# fast learner! (chute)



## balakai (Feb 9, 2005)

So I have been lax about training India and didn't get her into a "real" class until 3 weeks ago. Prior to that our training was limited to working at home and doing a little after agility trials at my club (for example, after the last trial I ran her on the level 1/2 snooker course since it was just jumps and tunnels, mostly to see how she would focus).

We went to class #1 and I realized that while she is now jumping full height jumps, knows the tire (also at full height), tall table, and tunnel, I had done nothing with the contacts, weaves, or chute.

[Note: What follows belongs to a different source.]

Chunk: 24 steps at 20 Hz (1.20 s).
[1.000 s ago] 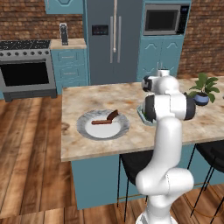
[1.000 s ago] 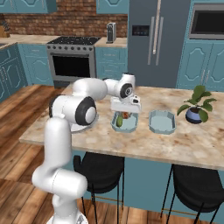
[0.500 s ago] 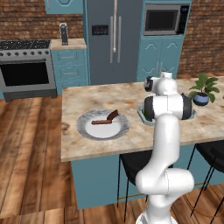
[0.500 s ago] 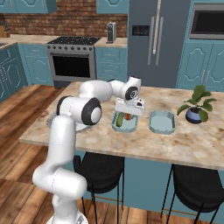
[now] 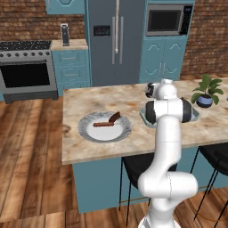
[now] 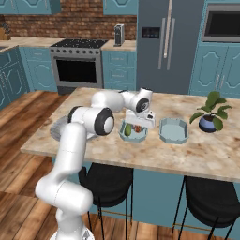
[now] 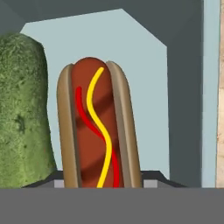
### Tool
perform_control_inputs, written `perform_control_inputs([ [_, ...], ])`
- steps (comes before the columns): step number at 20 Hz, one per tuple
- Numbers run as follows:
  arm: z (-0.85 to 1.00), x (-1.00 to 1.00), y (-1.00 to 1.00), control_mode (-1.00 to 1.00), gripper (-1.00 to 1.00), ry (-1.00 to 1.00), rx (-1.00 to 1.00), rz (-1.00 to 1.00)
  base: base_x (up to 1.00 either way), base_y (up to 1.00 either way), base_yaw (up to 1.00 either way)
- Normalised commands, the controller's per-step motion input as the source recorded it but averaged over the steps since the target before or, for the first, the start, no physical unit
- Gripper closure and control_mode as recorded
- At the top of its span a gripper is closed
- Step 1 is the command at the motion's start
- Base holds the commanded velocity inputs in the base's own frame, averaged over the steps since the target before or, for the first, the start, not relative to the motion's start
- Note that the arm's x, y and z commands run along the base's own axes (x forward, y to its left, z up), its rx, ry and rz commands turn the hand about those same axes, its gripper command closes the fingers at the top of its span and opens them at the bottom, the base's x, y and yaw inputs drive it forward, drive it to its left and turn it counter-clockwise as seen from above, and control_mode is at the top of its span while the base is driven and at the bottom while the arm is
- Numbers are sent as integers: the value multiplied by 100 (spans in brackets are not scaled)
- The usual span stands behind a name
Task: Place one cooked food and one vegetable from the large plate to each tupperware container.
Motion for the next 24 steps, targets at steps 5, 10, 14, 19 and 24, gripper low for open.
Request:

We missed week #2, and the introduction to the chute. Our training chute is short, 9' I think, so I had the helper hold the fabric wide open with no slack. India went right through. On the second pass I had the helper hold it up but only enough so that it was about half open, and again, India went right through. Third pass, left the fabric flat on the ground and she went right through!

I can only hope that she picks up contacts and weaves that quickly! What do you think my chances are ?!?









~Kristin


----------



## MaggieRoseLee (Aug 17, 2001)

If you have weavepoles at home, they can learn fairly quickly. Think they can learn that 2X2 method in like 2 weeks!

http://www.clickerdogs.com/2x2_weave_training.php


----------



## balakai (Feb 9, 2005)

Oh yeah, I've got like 3 different sets of weaves. I just haven't decided which method I want to use--I used channel weaves with Yoda (Stacy Peardot Goudy's method? with chicken wire cages and wires).

~Kristin


----------